**ASSIGNMENT:**
Please find every line in the records below that contains the word "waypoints", and copy it.

**Data records:**

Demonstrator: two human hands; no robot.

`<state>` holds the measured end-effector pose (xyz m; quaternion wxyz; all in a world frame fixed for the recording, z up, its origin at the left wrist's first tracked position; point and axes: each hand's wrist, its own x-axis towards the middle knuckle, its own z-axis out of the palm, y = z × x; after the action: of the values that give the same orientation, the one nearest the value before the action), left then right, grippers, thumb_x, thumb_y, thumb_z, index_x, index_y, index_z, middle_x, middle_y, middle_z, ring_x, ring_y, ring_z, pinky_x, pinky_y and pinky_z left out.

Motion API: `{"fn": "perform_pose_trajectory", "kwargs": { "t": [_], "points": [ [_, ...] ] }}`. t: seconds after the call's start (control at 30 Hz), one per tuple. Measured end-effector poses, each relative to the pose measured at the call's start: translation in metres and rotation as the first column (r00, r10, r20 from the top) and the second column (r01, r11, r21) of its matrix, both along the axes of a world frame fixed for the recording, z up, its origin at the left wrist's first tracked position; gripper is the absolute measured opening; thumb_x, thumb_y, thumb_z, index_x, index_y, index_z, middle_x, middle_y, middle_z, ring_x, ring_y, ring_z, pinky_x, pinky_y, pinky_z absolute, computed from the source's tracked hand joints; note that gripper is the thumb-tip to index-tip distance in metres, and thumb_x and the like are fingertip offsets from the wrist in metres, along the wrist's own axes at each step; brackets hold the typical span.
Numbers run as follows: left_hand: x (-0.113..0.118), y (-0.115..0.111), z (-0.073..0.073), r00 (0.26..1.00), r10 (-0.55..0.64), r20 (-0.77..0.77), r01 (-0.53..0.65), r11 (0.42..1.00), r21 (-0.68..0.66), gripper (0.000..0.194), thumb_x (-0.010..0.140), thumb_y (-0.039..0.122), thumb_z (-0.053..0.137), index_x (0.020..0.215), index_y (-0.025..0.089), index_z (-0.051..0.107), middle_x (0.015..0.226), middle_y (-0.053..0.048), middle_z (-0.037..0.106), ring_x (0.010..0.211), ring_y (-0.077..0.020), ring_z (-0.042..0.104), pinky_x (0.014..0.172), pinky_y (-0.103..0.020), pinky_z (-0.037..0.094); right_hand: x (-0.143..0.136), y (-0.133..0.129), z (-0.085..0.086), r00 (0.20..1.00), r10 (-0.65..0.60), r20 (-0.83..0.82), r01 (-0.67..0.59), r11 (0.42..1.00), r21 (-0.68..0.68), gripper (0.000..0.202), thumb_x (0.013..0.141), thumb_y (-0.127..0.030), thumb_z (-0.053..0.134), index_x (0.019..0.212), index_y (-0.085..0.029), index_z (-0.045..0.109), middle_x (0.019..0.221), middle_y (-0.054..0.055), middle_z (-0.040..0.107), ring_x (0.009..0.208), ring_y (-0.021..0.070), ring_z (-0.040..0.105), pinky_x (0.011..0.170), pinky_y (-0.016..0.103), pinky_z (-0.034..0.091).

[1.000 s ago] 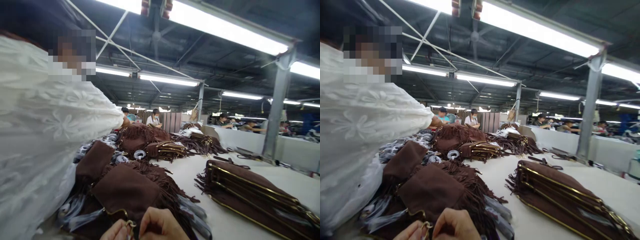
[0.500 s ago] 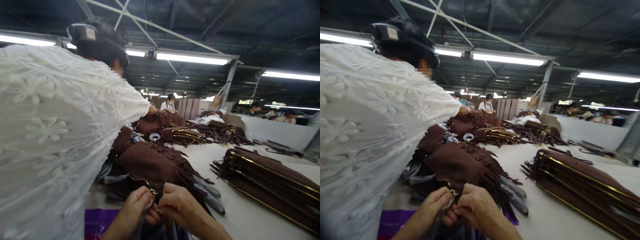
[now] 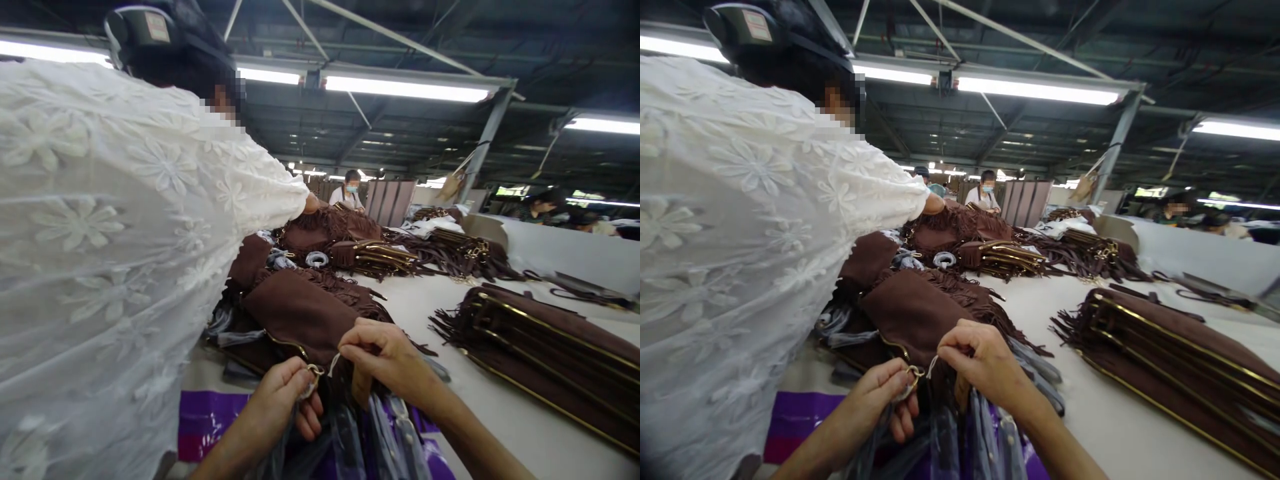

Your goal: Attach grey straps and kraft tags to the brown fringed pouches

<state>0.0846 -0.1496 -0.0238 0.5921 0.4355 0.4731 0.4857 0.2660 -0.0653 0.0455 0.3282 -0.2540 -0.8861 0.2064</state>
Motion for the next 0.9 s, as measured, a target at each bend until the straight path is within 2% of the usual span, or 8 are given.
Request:
{"fn": "perform_pose_trajectory", "kwargs": {
  "t": [0.23,0.5,0.9],
  "points": [
    [0.000,0.000,-0.002,1.000,0.001,0.000,-0.001,1.000,-0.011,0.051,0.070,0.067,0.062,0.076,0.018,0.048,0.062,0.000,0.064,0.043,-0.0107,0.059,0.041,-0.020,0.043,-0.008,0.004,-0.008,0.997,-0.034,-0.068,0.030,0.998,-0.062,0.020,0.086,-0.027,0.057,0.070,-0.021,0.068,0.066,-0.001,0.065,0.063,0.0148,0.058,0.062,0.026,0.043],
    [-0.001,0.000,-0.003,1.000,-0.008,0.020,0.009,1.000,-0.013,0.053,0.068,0.069,0.063,0.076,0.018,0.047,0.061,0.000,0.063,0.042,-0.0101,0.057,0.040,-0.020,0.043,-0.011,0.007,-0.018,0.998,-0.042,-0.052,0.040,0.998,-0.039,0.020,0.085,-0.026,0.058,0.068,-0.020,0.068,0.064,-0.001,0.063,0.060,0.0136,0.056,0.059,0.026,0.040],
    [-0.003,-0.003,0.000,0.999,-0.022,0.045,0.023,1.000,-0.015,0.051,0.069,0.066,0.064,0.075,0.018,0.048,0.062,-0.001,0.064,0.042,-0.0103,0.058,0.040,-0.020,0.043,-0.011,0.005,-0.009,0.999,-0.017,0.042,0.016,0.999,0.029,0.017,0.082,-0.018,0.059,0.067,-0.020,0.068,0.064,-0.002,0.063,0.061,0.0125,0.058,0.060,0.024,0.041]
  ]
}}
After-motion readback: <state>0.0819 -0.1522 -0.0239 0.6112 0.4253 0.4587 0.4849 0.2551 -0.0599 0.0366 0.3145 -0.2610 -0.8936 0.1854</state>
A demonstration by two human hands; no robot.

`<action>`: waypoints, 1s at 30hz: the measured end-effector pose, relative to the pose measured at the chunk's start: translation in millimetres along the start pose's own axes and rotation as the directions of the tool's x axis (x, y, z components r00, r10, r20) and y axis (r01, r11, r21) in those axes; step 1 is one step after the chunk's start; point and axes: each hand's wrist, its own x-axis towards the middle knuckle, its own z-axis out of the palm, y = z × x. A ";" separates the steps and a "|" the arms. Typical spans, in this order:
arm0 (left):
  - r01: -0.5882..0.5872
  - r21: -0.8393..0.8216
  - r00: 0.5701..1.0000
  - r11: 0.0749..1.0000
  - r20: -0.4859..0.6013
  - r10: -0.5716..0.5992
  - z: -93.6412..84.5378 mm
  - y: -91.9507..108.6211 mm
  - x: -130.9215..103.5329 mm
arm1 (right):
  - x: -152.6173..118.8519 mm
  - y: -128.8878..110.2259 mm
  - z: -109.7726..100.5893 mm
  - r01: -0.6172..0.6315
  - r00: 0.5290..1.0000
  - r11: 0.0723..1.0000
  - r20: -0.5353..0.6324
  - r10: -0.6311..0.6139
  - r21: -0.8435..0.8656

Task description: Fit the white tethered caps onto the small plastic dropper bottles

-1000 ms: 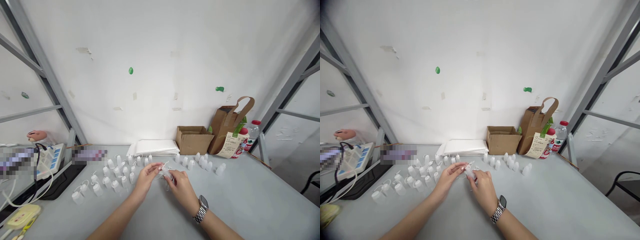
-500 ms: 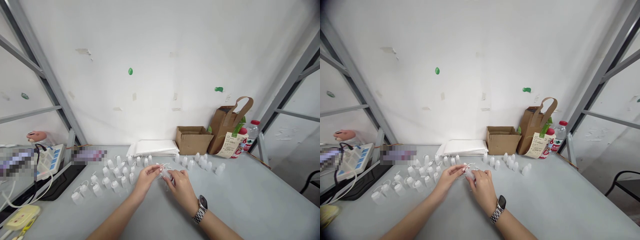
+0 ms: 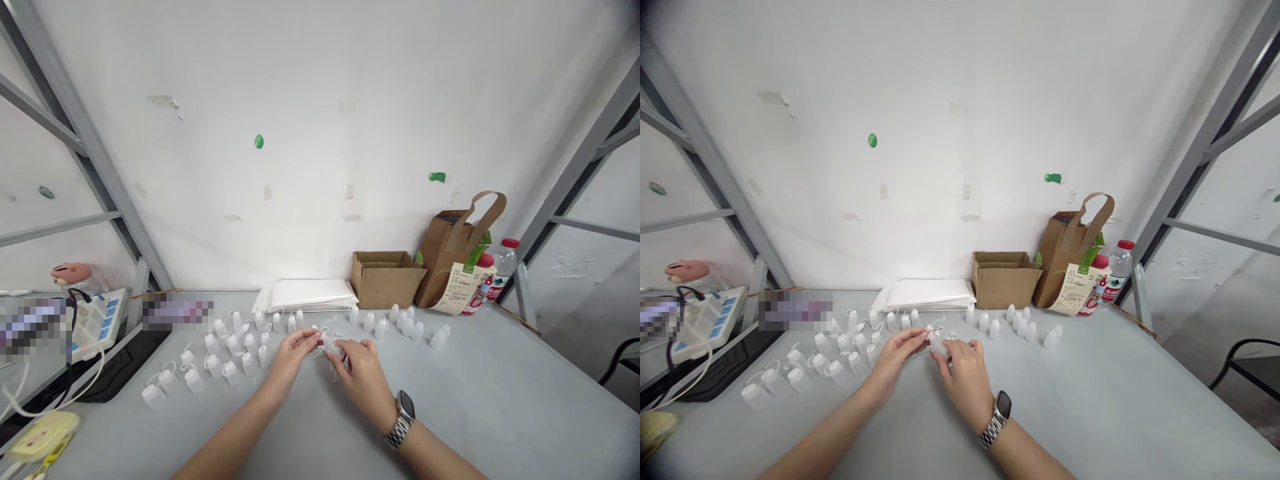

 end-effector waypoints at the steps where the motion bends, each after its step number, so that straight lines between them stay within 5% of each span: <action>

**EXERCISE RESPONSE:**
`<action>`: waypoints, 1s at 30hz: the measured end-effector pose, relative to the pose measured at the chunk's start: translation in millimetres along the start pose's own axes and rotation as the directions of the tool's x axis (x, y, z components r00, r10, r20) and y axis (r01, r11, r21) in those axes; step 1 is one step after the chunk's start; point and axes: each hand's wrist, its own x-axis towards the middle knuckle, its own z-axis out of the palm, y = z × x. A ";" separates the steps and a "|" the arms. Typical spans, in this order:
 end-effector waypoints at the steps where the motion bends, each after its step number, so that straight lines between them stay within 5% of each span: <action>

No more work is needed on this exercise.